Copying exactly, give the lines in the material below from the one with "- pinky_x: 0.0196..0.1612" to the one with "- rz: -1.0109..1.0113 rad", ends included, and nothing besides.

*** Opening of GIVEN RECORDS ***

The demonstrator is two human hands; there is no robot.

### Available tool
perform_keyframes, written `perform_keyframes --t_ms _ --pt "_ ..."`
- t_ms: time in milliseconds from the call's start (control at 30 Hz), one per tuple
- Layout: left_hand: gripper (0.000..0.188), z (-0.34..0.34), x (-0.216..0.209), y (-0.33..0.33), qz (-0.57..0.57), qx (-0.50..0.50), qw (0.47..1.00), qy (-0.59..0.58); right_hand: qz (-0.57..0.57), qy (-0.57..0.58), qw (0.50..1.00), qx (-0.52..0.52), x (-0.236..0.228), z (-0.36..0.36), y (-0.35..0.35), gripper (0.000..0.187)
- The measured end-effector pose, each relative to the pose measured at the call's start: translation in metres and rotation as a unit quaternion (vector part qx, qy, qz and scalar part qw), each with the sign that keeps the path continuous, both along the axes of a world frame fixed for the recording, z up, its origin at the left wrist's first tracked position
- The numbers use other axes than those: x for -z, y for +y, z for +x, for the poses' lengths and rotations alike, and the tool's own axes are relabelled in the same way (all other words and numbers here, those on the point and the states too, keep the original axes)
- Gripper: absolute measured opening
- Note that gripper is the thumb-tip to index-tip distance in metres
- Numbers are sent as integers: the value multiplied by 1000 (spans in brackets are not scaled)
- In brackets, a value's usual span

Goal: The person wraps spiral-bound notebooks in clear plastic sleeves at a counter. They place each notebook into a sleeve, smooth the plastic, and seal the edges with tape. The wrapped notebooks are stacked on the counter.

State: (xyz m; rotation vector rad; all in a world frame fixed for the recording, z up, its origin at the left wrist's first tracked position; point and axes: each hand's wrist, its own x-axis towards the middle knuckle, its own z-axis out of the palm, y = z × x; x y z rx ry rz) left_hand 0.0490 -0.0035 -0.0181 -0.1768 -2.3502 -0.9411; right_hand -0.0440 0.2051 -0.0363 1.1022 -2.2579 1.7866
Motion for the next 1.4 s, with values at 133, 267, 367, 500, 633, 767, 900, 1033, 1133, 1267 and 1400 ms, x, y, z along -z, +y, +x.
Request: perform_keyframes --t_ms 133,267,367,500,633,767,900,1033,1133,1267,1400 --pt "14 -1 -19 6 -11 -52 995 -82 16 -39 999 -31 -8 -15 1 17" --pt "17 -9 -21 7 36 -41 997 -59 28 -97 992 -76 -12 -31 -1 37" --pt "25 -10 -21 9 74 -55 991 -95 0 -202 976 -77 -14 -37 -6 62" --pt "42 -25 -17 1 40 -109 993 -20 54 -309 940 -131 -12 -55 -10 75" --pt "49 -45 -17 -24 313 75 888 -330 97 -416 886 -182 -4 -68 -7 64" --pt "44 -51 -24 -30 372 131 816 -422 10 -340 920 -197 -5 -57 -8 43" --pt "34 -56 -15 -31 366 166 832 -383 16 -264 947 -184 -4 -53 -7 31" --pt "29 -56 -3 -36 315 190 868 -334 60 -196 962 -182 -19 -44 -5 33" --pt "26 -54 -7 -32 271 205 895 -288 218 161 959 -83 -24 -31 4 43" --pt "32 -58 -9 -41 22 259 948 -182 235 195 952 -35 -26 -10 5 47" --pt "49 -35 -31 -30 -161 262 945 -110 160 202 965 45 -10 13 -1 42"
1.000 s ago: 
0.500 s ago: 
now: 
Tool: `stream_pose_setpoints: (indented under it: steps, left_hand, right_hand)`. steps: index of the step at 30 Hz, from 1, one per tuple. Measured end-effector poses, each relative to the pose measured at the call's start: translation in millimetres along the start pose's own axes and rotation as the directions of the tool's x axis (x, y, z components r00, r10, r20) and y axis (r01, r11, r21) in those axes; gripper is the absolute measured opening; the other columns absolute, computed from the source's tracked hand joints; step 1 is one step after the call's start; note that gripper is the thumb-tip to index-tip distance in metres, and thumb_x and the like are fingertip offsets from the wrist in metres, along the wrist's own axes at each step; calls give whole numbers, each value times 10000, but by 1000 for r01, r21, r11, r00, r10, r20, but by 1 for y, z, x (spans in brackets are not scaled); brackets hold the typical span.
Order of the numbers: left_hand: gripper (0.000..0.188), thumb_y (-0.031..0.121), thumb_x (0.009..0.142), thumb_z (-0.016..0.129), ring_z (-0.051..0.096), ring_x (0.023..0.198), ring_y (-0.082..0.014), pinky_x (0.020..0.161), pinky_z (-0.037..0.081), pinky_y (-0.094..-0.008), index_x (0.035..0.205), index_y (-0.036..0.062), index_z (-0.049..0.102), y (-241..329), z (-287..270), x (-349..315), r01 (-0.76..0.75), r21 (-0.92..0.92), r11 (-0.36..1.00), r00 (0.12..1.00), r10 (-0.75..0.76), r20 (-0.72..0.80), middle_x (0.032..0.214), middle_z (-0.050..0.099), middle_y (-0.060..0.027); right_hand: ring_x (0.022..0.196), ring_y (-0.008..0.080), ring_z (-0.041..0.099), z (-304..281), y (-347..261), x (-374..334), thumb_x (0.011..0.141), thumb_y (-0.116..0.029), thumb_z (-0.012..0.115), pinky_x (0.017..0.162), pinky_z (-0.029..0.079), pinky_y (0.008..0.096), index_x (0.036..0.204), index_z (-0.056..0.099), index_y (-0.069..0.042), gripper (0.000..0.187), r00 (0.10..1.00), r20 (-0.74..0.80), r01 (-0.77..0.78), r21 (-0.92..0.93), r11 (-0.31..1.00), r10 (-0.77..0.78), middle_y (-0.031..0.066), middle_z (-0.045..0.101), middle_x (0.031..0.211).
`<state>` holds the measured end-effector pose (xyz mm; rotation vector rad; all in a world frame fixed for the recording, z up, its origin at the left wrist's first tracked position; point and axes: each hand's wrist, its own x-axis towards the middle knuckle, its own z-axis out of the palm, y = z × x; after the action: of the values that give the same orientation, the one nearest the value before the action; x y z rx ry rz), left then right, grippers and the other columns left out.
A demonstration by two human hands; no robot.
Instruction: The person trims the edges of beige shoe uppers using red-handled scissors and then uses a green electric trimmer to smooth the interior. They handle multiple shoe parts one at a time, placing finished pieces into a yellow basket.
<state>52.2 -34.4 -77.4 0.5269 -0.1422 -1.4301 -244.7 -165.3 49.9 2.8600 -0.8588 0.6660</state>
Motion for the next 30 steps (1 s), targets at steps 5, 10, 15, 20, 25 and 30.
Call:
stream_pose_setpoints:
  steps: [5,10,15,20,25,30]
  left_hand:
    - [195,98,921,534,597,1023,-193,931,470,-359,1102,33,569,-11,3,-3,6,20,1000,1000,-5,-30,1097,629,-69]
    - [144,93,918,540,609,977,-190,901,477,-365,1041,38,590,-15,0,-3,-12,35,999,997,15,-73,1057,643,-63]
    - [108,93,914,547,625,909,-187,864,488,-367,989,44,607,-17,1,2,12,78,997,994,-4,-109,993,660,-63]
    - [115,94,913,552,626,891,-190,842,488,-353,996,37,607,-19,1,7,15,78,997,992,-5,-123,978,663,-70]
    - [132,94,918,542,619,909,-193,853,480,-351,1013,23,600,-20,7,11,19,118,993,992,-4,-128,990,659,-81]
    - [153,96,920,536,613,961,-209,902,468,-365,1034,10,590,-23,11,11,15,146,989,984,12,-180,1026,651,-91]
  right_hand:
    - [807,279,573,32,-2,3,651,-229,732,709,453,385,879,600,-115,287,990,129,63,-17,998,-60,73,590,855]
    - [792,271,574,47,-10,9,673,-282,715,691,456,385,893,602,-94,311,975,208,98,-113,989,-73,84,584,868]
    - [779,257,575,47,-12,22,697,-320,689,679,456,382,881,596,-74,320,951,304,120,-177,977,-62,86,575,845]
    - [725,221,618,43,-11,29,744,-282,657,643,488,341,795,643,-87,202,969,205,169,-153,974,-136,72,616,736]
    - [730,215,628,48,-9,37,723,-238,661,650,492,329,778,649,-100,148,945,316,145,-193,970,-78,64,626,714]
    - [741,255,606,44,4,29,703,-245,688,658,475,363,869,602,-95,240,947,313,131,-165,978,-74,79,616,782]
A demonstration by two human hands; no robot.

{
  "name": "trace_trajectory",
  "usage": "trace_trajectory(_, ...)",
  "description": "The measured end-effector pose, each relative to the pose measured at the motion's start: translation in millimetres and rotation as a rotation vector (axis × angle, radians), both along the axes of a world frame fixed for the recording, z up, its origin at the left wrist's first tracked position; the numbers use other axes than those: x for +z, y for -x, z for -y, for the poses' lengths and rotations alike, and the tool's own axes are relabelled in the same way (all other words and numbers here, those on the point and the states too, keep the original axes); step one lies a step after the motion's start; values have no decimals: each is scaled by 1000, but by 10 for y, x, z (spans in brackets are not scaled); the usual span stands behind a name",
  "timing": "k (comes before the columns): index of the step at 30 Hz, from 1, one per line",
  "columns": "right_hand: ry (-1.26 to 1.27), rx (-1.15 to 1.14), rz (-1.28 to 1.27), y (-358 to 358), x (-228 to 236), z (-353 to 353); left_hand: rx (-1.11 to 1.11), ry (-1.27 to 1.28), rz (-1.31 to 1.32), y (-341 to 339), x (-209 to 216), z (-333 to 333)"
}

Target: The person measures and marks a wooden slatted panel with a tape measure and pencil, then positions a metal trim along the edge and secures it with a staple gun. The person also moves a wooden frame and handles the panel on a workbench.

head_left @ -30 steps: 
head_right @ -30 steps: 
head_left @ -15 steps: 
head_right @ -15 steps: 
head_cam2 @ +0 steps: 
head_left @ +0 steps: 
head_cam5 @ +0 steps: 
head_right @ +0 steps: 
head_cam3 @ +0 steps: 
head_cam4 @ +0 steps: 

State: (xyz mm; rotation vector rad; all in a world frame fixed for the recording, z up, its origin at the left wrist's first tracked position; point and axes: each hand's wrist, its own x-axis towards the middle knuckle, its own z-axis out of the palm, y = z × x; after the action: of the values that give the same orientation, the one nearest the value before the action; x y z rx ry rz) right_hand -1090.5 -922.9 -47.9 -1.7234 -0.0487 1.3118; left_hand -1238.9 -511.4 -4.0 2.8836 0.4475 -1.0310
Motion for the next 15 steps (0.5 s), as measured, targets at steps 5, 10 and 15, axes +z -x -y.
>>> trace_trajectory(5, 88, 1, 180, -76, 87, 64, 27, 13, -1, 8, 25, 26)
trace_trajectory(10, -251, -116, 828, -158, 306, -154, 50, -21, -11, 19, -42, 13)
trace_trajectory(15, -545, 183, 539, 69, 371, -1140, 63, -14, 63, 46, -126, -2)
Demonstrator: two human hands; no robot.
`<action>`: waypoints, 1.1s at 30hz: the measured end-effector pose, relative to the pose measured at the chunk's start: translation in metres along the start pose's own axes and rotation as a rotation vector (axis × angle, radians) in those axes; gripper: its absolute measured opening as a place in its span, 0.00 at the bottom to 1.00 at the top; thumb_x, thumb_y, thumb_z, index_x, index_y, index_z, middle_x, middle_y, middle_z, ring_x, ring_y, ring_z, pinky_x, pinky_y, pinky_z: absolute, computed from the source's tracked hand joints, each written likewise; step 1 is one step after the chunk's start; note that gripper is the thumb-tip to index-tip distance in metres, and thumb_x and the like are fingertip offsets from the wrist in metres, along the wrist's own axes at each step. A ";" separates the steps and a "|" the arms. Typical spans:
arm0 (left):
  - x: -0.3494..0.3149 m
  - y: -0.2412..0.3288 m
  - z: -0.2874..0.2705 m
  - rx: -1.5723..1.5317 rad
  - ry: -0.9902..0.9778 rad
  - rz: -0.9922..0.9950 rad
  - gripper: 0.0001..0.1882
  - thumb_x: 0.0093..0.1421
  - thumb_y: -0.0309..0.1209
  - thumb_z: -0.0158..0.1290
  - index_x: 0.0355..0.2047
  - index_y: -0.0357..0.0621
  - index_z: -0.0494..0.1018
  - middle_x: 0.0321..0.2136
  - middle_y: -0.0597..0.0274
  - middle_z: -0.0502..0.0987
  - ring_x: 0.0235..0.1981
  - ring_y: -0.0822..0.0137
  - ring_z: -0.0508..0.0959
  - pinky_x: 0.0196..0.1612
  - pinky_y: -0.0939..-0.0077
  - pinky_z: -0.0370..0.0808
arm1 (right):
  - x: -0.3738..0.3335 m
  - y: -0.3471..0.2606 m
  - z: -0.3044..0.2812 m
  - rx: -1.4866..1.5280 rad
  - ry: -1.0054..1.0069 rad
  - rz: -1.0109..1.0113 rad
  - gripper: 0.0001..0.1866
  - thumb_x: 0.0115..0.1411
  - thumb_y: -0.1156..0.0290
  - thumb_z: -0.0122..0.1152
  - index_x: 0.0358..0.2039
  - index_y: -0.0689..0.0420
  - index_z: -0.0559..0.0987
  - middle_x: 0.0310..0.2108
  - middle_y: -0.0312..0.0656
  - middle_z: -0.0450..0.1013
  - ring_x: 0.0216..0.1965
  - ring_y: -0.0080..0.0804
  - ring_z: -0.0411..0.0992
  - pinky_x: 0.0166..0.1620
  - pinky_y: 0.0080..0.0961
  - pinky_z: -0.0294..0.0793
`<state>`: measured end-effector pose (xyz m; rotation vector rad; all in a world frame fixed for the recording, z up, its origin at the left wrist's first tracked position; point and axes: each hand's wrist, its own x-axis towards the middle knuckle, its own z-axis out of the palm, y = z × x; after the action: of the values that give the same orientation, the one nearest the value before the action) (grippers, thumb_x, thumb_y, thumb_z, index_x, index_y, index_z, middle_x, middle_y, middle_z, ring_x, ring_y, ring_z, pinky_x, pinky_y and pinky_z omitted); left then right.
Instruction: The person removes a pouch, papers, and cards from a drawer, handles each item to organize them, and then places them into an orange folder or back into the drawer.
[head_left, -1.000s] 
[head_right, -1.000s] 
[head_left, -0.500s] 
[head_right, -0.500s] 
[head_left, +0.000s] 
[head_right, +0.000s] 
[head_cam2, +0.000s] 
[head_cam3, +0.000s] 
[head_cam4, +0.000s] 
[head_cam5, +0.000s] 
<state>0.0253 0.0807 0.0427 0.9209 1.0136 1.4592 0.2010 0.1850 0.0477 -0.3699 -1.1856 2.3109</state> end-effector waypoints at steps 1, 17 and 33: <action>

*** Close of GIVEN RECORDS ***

## WORKED SOLUTION
  - pinky_x: 0.0196..0.1612
  - pinky_y: -0.0939..-0.0077
  - pinky_z: -0.0370..0.0808
arm1 (right):
  - x: -0.3738..0.3335 m
  - y: -0.3471..0.2606 m
  - z: -0.3044..0.2812 m
  - rx: -1.4866..1.5280 rad
  - ry: -1.0054..1.0069 rad
  - rz: -1.0109..1.0113 rad

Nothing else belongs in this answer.